Defendants Daniel Mark Ewart, Jr., 38, and Michael Sean Wills, 34, both thought they were communicating online with an underage girl.
In reality, the two Cartersville residents were engaging in sexually explicit conversations with undercover agents as part of Operation Paladin, a joint online child exploitation sting conducted by the Georgia Bureau of Investigation’s Child Exploitation and Computer Crimes Unit and the United States' Department of Justice's Internet Crimes Against Children Task Force in Bartow County last fall.
Both men entered negotiated pleas of guilty to several charges in Bartow Superior Court Tuesday morning, with Cherokee Judicial Circuit Judge David K. Smith sentencing each to 15 years — with two years to serve in confinement, plus a $1,000 fine — for violations of Georgia’s Computer or Electronic Pornography and Child Exploitation Prevention Act.
“This defendant did intentionally utilize a computer wireless service in an attempt to lure and entice a female identified as ‘Katie,’ a person he believed to be a child, specifically, 14 years of age, to commit the offense of aggravated child molestation,” Cherokee Judicial Circuit Assistant District Attorney Jennifer Gower Side said of Wills. “There was an agreed upon meet location, and when this defendant arrived, law enforcement did arrest him.”
Wills’ sentence runs concurrent with a probation revocation. He will receive credit for time served dating back to Nov. 3, 2018.
“We are also asking for an alcohol and drug evaluation and [for the defendant] to comply with any recommended treatment based on the fact that some of the text messages that were recovered indicated drug usage,” Side added.
Public defender Ed Dettmar said he believes the State’s recommended sentencing was a fair resolution.
“We did have a preliminary hearing, and based on the testimony that came out there, I believe there would be sufficient evidence to support these charges,” he said.
As part of the terms of his sex offender special conditions of probation, Wills would be allowed to reside in a home with children “if related by blood and supervised at all times.”
Ewart was arrested Nov. 1 as part of the same sting operation. Like Wills, he believed he was engaging in communications with a 14-year-old named "Katie" and made arrangements to meet her in person.
“He did give an interview to law enforcement,” Side said. “In that interview, he admitted to graduating from high school with a special education degree and admitted to the communications in this particular case.”
As part of his sex offender special conditions of probation, Ewart is ordered to undergo a mental health evaluation and comply with any “course of recommended treatment.”
Ewart also entered a negotiated plea of guilty to one count of public indecency in Bartow Superior Court, stemming from an incident that happened last summer in north Bartow.

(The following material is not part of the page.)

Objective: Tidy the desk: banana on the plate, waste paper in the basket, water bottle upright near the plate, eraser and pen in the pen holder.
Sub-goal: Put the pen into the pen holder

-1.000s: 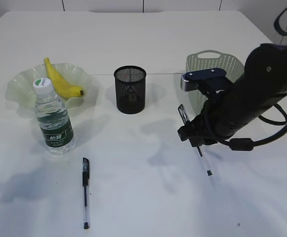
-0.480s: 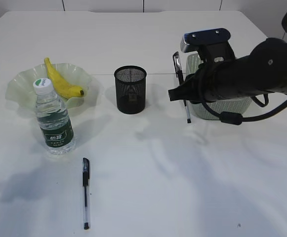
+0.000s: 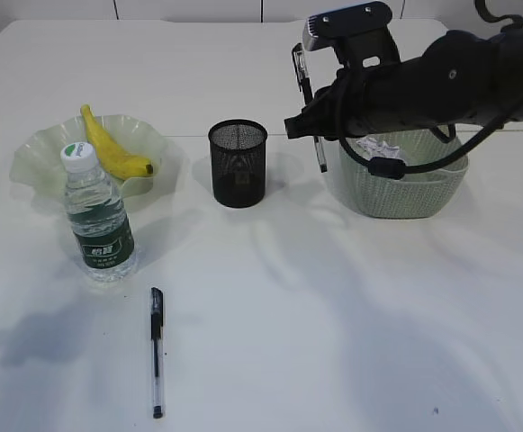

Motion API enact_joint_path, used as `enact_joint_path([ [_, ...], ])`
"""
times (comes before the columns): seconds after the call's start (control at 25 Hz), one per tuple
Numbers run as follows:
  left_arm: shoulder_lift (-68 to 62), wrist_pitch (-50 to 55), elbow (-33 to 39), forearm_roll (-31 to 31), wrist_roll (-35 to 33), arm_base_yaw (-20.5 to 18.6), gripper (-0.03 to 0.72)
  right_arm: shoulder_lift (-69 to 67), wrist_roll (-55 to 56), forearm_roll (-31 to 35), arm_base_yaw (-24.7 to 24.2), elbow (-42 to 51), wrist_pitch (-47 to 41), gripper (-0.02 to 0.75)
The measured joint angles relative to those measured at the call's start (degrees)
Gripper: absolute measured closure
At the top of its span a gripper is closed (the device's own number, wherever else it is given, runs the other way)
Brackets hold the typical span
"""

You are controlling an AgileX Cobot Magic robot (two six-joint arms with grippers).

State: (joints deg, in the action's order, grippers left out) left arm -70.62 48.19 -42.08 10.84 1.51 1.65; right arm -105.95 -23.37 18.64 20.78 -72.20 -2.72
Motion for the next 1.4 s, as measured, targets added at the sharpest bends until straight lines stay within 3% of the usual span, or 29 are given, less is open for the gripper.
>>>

“Back on July 31 of 2018, a complaint came into law enforcement that this defendant was urinating in public at the Food Lion in Adairsville,” Side said.
For that misdemeanor offense, Judge Smith sentenced Ewart to 12 months in confinement, which is concurrent with the 15-year, two-to-serve sentence he received for the Georgia Computer or Electronic Pornography and Child Exploitation Prevention Act violations.
Ewart will receive credit for time served dating back to Nov. 1, 2018. Upon the completion of his two-year confinement sentence, Ewart will be released to a transitional center approved by probation officers and GBI sex offender registry officials.
Smith rejected a request from Dettmar that the defendant be allowed to reside in the home of a man with two underage sons.
“This defendant admitted that when he would reach out and speak to these people on these chatrooms, one of the people he came across was a boy and once he learned his age, he backed off,” Side said. “But for whatever reason, he continued to pursue it in the case that he is charged. My concern is that there has been an attempt before, and if there are young boys living in the home, my concern is that it’s too big of a risk.”
Dettmar noted that when the defendants made contact with the undercover agent online, the agent initially claimed to be a 38-year-old woman.
“These guys were not out trolling for children,” he said. “But where they made the mistake is when this fictitious person said she was underage, they should’ve walked away.”